(COLLECTED DATA):
□ □ □ □ □

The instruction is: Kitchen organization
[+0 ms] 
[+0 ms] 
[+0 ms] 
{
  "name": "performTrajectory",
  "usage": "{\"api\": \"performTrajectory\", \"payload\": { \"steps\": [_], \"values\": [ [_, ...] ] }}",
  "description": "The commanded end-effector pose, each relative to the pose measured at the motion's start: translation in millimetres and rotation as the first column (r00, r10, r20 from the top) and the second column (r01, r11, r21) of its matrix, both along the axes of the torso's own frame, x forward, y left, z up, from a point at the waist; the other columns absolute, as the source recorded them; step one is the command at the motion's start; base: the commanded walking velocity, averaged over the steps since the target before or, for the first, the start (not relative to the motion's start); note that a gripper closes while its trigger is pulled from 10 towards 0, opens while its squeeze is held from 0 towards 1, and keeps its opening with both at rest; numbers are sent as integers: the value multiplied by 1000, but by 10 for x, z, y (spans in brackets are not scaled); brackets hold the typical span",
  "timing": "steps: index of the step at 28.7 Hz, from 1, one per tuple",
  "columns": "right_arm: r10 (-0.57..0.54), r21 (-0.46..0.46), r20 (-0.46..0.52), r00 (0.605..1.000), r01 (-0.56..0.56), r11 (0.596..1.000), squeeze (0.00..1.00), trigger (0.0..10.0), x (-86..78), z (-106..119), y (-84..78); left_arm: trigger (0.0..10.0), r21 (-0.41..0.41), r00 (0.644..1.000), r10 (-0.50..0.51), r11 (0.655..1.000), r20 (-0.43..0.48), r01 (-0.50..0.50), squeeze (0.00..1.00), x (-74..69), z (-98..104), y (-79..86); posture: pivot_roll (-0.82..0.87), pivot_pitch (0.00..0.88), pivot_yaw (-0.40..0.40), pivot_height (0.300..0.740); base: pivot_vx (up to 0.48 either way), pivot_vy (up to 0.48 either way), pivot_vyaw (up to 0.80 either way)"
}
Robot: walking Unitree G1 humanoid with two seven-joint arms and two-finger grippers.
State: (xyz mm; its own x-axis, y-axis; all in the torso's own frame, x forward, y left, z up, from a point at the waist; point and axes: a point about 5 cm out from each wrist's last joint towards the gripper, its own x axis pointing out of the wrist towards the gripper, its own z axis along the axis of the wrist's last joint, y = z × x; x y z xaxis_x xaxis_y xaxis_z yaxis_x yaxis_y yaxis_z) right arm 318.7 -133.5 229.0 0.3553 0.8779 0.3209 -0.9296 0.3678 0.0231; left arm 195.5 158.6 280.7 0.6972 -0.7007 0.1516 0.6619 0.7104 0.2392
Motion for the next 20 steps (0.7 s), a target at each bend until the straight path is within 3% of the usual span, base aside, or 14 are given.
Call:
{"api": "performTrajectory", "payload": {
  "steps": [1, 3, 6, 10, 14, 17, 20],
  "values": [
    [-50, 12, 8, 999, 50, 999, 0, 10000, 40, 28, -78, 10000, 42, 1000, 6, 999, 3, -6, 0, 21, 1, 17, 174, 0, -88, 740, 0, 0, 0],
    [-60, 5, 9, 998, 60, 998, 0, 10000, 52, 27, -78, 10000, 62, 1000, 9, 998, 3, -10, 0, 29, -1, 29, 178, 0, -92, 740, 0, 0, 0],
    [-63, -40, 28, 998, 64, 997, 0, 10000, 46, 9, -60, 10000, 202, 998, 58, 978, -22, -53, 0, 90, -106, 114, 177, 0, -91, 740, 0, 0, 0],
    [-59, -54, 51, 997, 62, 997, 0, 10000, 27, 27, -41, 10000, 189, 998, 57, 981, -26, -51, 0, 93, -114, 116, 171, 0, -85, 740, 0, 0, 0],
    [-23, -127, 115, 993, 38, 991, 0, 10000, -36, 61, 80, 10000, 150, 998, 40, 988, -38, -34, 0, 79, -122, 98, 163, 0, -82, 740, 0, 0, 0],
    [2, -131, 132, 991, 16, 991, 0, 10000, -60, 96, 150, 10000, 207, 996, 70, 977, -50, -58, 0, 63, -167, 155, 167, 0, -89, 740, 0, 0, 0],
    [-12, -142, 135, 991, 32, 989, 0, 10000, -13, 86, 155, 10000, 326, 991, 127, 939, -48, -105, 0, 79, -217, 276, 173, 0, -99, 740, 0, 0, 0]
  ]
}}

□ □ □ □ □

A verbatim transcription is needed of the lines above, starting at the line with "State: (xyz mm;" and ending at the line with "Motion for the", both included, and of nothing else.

(WORKED SOLUTION):
State: (xyz mm; its own x-axis, y-axis; all in the torso's own frame, x forward, y left, z up, from a point at the waist; point and axes: a point about 5 cm out from each wrist's last joint towards the gripper, its own x axis pointing out of the wrist towards the gripper, its own z axis along the axis of the wrist's last joint, y = z × x; x y z xaxis_x xaxis_y xaxis_z yaxis_x yaxis_y yaxis_z) right arm 318.7 -133.5 229.0 0.3553 0.8779 0.3209 -0.9296 0.3678 0.0231; left arm 195.5 158.6 280.7 0.6972 -0.7007 0.1516 0.6619 0.7104 0.2392
Motion for the next 20 steps (0.7 s), a target at each bend until the straight path is within 3% of the usual span, base aside, or 14 are given.

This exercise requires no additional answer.